Unfortunately, sleeping on Friday nights is also an issue. 

That issue is usually gone by 2pm on Sunday. 

Once the steroids wear off, I crash. 

Mondays are tough because my energy is low and the chemo fatigue sets in. 

 I have dubbed Tuesdays "Taxol Tuesday" as that's when the tummy issues start. 

Taxol Tuesday's Breakfast of Champions is coffee, toast, Immodium and Zofran. 

The Taxol creates issues bad enough that I need to take 1/2 and immodium every day but I increase that to a full one on Monday and Tuesday. 

I am blessed that the Zofran is doing it's job and I have not thrown up...yet. 

Each week is different so we'll see. 

The other charming side effect is acid reflux. 

OMGness it's horrible! 

Nexium makes 20 mg mini-capsules. I take one in the morning and one in the evening to combat the heartburn. (Just FYI - if you are undergoing chemo don't add anything unless you check with a pharmacist to make sure you won't have a bad reaction with the chemo drugs). 

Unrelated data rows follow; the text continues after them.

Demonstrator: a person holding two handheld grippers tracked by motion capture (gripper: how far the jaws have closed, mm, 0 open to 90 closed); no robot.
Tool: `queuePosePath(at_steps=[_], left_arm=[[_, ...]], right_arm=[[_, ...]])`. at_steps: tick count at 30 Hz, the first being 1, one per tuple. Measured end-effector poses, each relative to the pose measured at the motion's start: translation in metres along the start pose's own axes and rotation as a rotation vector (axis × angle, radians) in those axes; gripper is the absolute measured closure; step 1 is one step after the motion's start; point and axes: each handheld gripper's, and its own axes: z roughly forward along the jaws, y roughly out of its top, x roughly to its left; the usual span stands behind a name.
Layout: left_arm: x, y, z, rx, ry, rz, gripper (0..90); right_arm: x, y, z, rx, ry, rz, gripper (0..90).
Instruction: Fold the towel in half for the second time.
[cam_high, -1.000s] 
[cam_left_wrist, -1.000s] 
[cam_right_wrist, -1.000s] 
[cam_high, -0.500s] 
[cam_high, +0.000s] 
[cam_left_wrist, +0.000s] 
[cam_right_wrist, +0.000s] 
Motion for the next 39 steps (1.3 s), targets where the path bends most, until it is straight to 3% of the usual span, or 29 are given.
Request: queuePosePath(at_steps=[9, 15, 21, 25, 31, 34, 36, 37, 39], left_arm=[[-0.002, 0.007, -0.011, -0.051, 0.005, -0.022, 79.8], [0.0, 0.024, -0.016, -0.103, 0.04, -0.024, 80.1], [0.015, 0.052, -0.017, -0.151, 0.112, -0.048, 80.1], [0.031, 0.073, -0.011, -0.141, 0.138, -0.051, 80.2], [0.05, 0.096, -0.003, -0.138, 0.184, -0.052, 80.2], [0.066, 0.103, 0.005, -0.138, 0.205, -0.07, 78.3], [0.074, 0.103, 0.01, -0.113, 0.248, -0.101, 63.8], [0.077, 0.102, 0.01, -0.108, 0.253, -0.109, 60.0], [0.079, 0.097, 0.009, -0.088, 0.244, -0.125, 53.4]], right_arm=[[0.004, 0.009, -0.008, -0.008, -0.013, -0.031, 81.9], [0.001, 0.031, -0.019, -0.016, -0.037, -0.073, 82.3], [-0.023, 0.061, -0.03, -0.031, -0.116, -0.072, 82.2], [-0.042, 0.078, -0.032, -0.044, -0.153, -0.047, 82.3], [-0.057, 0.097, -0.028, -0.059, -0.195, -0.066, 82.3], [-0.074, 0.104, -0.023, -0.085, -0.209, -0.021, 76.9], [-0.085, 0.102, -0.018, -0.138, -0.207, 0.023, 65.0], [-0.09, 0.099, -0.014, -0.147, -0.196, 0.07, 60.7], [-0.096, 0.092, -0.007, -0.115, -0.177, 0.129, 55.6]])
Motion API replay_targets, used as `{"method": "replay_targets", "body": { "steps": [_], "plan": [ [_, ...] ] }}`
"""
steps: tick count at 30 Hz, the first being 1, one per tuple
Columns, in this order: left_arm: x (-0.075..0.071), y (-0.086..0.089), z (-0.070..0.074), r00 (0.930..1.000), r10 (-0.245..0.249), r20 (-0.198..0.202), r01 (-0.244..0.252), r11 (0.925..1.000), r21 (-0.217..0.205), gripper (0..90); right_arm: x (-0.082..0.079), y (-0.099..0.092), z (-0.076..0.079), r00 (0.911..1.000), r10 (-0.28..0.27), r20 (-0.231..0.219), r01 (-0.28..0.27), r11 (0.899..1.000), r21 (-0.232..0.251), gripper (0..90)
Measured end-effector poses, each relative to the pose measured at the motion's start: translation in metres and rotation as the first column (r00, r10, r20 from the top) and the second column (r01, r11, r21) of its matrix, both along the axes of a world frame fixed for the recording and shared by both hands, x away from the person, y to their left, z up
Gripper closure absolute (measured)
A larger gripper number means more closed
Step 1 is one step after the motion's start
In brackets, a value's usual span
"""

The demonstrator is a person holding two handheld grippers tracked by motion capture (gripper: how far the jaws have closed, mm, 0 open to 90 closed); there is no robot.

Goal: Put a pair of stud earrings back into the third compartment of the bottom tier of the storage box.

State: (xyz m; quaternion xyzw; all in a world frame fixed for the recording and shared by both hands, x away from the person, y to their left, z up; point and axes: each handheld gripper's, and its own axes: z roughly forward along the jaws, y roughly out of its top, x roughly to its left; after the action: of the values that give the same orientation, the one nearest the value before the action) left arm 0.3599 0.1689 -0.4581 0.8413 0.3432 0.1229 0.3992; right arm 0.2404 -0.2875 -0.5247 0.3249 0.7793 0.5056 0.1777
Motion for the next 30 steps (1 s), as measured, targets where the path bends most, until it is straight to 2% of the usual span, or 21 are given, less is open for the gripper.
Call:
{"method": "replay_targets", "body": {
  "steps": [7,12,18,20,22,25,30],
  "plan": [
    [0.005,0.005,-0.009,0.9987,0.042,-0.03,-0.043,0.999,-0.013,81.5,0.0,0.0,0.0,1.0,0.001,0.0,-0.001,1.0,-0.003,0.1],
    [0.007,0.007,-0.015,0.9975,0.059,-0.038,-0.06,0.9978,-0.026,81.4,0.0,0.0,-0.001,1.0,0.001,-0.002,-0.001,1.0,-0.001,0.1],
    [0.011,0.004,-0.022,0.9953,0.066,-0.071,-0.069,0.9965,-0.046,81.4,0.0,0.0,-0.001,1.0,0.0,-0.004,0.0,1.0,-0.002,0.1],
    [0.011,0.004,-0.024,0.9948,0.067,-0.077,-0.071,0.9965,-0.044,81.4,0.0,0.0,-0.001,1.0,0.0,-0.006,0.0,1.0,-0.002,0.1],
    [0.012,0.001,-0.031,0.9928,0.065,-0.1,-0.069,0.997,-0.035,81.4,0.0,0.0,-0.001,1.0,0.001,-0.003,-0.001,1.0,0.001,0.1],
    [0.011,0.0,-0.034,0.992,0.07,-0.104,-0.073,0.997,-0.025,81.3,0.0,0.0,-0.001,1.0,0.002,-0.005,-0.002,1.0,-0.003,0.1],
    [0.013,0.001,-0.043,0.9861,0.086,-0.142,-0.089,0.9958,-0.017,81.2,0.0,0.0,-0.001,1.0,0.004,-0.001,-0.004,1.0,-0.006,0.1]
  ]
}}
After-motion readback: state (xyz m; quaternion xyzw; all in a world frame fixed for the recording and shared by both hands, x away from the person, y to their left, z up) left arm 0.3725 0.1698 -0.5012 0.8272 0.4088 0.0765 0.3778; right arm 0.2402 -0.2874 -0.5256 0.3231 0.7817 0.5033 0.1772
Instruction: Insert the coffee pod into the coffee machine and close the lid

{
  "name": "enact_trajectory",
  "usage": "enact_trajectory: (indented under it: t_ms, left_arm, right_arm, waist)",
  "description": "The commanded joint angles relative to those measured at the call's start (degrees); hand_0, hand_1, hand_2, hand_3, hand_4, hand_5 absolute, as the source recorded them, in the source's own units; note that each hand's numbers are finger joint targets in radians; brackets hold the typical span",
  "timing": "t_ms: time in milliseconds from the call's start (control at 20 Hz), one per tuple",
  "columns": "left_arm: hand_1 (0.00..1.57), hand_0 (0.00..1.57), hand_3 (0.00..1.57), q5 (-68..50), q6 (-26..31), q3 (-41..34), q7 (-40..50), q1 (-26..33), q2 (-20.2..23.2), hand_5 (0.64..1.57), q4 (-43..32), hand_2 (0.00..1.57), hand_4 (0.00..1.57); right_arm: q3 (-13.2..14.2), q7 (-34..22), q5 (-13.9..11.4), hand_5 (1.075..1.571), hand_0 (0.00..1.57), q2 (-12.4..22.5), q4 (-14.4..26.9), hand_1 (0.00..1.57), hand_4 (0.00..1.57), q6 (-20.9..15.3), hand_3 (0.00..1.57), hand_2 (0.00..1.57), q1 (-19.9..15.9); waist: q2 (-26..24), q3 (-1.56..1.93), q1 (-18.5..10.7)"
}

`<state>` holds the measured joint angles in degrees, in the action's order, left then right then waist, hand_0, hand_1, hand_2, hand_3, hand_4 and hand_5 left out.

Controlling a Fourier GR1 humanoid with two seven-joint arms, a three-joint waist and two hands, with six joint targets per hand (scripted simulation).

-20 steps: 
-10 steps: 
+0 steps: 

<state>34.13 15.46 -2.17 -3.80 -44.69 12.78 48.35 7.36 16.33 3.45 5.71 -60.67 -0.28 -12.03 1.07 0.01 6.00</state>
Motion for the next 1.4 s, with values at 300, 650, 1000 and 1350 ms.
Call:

I still have my hair. They keep telling me that it's going to fall out. I was going to get it cut then thought, "Why waste the money?" So, it's an unruly mop! 

As I've mentioned previously, I have a love/hate relationship with my hair. Mostly hate. It's been the one constant that has driven me crazy for most of my life. 

I'm ready to not have to deal with it for a while.  

I decided to go to church on Sunday since the mask mandates have been fully lifted. While getting ready I took and shower and had to shave my legs. 

I was so annoyed! 

All I could think of was, "Can we hurry up the hairloss thing?"